Material for the task below:

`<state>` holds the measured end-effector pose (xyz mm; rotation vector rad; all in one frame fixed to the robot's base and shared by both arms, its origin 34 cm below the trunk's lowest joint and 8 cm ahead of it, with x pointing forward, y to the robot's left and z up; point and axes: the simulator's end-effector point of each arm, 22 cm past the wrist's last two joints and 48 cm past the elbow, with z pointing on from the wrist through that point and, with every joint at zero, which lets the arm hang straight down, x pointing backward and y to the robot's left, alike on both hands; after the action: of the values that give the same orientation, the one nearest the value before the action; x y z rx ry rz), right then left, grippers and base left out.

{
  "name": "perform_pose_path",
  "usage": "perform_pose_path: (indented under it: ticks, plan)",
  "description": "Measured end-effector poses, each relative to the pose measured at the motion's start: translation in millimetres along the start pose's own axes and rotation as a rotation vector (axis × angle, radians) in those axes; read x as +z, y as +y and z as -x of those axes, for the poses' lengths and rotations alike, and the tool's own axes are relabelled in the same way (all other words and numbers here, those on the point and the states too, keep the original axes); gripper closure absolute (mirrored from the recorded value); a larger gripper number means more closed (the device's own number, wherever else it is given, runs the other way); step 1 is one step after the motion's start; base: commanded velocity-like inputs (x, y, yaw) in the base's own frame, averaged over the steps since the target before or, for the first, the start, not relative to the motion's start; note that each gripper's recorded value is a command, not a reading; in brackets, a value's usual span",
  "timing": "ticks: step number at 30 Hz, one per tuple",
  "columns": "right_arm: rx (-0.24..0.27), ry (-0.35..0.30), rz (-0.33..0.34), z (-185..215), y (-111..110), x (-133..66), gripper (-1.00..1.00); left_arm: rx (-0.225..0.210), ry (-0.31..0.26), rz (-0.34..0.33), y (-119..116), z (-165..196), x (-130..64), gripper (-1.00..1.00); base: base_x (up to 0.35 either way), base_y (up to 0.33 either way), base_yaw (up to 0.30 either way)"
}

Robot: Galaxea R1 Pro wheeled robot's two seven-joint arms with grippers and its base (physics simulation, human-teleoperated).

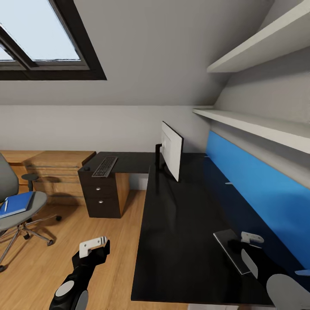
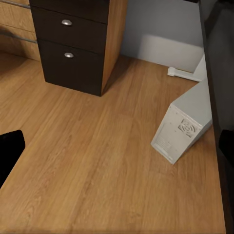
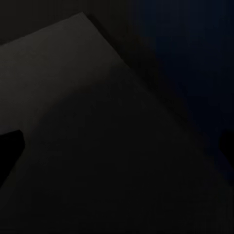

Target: In the bedroom, organize the workspace by keeping the computer under the desk, ensuring the monitor is on the desk, placing the keyboard on the desk next to the monitor, placing the mouse on the desk next to the keyboard, moving the folder from the swivel chair onto the desk next to the mouse, stacking the notebook on top of the folder with the pen on top of the notebook, and positioning the swivel chair next to the desk.

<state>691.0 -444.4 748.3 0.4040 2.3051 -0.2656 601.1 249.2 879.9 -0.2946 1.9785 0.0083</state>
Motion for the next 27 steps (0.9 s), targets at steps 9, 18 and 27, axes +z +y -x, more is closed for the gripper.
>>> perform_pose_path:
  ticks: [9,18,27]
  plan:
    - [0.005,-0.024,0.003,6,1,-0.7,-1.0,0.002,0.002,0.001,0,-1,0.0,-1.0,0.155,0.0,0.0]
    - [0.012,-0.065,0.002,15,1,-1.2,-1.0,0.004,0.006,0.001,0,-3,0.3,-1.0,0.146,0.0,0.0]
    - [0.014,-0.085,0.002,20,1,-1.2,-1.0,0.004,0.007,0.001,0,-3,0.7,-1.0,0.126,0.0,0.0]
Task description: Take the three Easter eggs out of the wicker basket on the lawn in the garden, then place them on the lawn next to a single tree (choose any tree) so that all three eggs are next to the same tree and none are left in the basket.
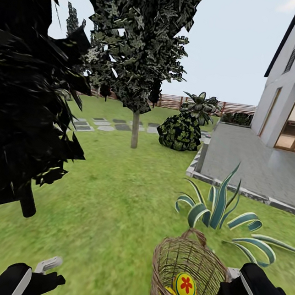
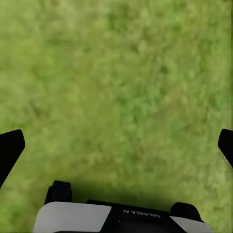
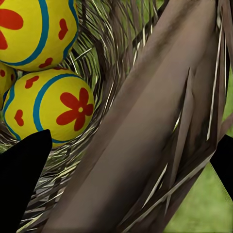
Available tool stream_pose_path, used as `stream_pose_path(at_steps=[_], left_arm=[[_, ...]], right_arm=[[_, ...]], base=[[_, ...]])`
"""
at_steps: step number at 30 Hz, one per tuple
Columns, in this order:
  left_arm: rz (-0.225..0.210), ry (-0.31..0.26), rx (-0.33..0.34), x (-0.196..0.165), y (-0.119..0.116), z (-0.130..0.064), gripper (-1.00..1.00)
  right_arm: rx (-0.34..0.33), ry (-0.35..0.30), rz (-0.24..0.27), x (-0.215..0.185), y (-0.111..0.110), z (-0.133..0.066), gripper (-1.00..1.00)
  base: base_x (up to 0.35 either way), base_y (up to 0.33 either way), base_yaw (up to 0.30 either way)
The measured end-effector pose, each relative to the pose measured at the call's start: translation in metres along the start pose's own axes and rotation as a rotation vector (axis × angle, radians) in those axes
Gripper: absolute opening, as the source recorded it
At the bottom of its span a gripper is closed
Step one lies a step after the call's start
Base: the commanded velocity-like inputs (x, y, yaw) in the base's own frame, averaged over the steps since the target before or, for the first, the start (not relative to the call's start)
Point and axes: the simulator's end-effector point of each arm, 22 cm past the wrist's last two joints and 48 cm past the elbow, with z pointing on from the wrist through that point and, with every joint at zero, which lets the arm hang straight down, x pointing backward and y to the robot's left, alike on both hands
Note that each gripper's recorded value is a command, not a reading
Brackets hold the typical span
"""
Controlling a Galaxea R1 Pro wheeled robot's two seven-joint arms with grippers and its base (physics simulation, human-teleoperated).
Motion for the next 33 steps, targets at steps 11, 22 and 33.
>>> stream_pose_path(at_steps=[11, 22, 33], left_arm=[[0.000, 0.000, 0.000, -0.0002, 0.0002, -0.0001, 1.00], [0.000, 0.000, 0.000, -0.0002, 0.0002, -0.0001, 1.00], [0.000, 0.000, 0.000, -0.0001, 0.0002, -0.0001, 1.00]], right_arm=[[0.002, 0.001, -0.002, 0.0001, -0.0003, 0.0000, -1.00], [0.002, 0.000, -0.002, 0.0001, 0.0000, 0.0002, -1.00], [0.005, 0.011, 0.000, 0.0026, -0.0003, 0.0005, -1.00]], base=[[0.337, 0.000, 0.000], [0.337, 0.000, 0.000], [0.337, 0.000, 0.000]])
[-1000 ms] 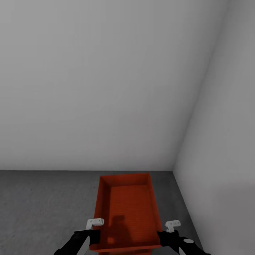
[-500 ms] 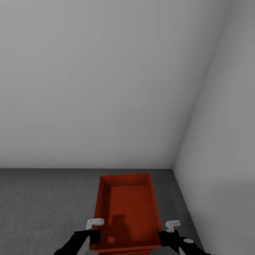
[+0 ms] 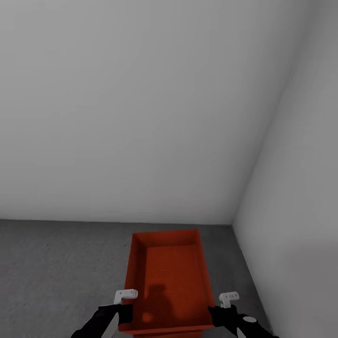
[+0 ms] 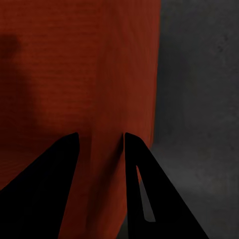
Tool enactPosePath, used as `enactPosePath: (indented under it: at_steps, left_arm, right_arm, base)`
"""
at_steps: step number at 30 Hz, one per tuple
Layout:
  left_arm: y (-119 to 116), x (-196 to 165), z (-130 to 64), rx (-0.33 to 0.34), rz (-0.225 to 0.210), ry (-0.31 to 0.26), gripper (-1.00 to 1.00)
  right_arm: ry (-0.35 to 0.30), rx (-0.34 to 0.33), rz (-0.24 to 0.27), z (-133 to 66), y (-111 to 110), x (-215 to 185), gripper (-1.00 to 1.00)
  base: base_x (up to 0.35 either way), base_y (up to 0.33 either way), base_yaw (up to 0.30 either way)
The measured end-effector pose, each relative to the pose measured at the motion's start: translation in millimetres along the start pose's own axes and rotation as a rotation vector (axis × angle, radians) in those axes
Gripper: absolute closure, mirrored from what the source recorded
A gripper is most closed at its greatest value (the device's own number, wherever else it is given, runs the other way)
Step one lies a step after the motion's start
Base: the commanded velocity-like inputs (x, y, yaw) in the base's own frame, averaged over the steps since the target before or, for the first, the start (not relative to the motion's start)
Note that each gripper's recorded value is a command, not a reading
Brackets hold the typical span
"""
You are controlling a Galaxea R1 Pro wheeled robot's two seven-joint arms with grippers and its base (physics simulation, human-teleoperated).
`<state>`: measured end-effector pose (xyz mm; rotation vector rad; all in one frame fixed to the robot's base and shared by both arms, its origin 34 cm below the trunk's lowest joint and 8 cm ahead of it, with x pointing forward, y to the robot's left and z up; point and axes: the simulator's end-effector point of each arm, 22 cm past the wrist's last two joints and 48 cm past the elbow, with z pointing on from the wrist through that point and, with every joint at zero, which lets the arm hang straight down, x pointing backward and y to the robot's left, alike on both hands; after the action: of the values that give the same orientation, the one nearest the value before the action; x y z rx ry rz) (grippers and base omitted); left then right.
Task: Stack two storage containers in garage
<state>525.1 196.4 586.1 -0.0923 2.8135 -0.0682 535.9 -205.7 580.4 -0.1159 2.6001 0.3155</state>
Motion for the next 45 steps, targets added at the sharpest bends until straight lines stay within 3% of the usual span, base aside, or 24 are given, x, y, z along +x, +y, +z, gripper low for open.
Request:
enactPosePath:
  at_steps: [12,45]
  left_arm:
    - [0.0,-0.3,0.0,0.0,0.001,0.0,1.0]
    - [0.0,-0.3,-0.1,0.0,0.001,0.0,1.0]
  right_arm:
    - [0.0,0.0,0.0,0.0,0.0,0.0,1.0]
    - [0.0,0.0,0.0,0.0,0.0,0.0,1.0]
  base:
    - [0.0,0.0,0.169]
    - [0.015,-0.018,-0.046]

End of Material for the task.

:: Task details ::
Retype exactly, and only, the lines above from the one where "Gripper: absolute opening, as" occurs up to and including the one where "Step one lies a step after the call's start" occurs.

:: Reply ::
Gripper: absolute opening, as the source recorded it
At the bottom of its span a gripper is closed
Step one lies a step after the call's start

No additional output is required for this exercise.